И опять увидел в его глазах обычную человеческую жалость. Комендант стоял и, хмуря брови, думал.
— А где ваше жительство, старичок? — спросил он наконец.
— Я жил на Захарьевской, — ответил Евгений Павлович, — дом двадцать семь.
Комендант положил руку на плечо генерала и проговорил намеренно бодро и весело:
— Вы идите теперь, старичок, до себя в камеру и ложитесь. Я завтра, как освобожусь на момент, дойду до вашей старушки, перемолвлюсь с ней, чтобы она вам прислала съестного.
— Спасибо, — сказал Евгений Павлович, краснея. — Мне, право, неловко вас затруднять.

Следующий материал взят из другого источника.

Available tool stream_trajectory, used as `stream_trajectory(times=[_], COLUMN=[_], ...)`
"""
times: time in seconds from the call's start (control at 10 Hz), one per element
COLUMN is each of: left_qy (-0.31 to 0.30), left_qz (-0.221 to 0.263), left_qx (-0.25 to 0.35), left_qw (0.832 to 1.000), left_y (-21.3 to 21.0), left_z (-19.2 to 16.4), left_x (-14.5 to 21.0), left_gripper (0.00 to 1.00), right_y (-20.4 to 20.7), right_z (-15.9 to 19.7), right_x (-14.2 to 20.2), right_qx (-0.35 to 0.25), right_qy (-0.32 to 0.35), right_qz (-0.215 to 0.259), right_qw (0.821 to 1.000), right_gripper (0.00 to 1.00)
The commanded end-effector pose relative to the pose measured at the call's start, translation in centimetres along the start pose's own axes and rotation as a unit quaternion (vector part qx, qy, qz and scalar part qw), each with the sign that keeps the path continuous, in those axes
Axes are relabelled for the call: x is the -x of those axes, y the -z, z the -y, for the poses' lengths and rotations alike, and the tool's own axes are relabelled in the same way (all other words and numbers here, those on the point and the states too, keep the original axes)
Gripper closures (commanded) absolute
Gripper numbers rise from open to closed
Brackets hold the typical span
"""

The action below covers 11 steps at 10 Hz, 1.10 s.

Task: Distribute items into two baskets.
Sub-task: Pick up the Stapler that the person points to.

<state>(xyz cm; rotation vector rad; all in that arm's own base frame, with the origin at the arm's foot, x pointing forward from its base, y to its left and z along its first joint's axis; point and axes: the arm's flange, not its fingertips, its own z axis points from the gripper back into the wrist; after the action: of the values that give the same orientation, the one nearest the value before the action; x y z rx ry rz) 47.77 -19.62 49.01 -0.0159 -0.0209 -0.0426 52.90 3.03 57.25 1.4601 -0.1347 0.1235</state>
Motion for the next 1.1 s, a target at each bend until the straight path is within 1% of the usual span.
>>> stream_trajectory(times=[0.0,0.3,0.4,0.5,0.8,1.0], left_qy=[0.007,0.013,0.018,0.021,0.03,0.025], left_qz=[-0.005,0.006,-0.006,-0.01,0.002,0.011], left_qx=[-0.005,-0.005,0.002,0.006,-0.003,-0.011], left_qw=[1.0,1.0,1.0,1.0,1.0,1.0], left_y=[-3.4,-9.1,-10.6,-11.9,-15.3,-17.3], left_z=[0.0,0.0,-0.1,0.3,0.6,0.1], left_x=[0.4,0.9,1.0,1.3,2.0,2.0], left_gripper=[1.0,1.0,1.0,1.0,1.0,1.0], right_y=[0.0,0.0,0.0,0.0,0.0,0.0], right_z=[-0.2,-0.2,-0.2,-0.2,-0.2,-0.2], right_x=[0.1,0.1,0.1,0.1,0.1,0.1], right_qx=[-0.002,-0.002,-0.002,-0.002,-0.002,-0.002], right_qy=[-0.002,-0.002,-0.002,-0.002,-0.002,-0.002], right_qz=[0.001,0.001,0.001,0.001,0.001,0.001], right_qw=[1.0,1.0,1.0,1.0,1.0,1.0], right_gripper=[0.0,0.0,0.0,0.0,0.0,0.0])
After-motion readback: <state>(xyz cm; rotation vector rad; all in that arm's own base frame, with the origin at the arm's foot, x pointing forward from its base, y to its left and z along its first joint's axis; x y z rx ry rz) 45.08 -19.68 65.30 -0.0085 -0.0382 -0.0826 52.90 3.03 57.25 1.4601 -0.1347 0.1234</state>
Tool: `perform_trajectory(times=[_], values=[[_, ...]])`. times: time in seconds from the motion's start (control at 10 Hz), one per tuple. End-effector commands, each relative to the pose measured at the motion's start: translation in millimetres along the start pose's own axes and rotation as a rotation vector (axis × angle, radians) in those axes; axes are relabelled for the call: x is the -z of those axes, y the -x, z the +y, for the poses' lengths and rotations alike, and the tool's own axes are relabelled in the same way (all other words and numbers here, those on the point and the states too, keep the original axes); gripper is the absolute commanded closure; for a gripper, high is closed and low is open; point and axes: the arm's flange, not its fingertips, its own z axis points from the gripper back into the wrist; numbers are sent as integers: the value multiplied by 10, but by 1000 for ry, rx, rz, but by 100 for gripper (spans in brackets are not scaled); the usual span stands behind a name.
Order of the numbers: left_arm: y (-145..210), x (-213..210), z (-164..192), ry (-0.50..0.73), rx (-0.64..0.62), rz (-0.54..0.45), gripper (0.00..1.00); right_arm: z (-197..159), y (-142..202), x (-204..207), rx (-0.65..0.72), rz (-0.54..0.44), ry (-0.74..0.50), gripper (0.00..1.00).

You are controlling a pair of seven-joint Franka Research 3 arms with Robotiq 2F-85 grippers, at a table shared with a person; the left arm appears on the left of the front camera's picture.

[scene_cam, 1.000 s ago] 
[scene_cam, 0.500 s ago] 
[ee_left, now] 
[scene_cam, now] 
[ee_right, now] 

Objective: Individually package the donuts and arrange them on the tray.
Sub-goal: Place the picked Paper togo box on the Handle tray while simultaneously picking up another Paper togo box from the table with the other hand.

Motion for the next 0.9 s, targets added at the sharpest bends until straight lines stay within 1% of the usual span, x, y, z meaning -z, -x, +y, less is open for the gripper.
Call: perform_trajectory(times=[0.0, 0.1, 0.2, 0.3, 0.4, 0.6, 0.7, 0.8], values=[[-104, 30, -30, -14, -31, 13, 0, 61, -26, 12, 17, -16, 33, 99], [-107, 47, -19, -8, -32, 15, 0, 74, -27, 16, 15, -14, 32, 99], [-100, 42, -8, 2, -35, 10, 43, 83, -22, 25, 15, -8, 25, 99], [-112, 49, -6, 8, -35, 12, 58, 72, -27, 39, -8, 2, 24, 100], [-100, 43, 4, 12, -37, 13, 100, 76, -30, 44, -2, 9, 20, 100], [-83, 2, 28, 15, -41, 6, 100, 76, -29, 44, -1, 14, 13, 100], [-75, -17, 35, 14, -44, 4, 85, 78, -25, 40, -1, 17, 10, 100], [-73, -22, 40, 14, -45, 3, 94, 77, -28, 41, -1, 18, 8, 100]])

Я напишу Пелиньке, чтобы она продала вещи и купила продуктов.
— Нет, насчет писания — это запрещается. Вы мне сами скажите, а я ей передам.
Евгений Павлович подумал.
— Тогда скажите ей, чтобы она продала серебряные ложки из левого ящика буфета, потом золотой портсигар, она знает где, этого хватит мне, пока жив.
— А зачем вам помирать, старичок? — спросил комендант.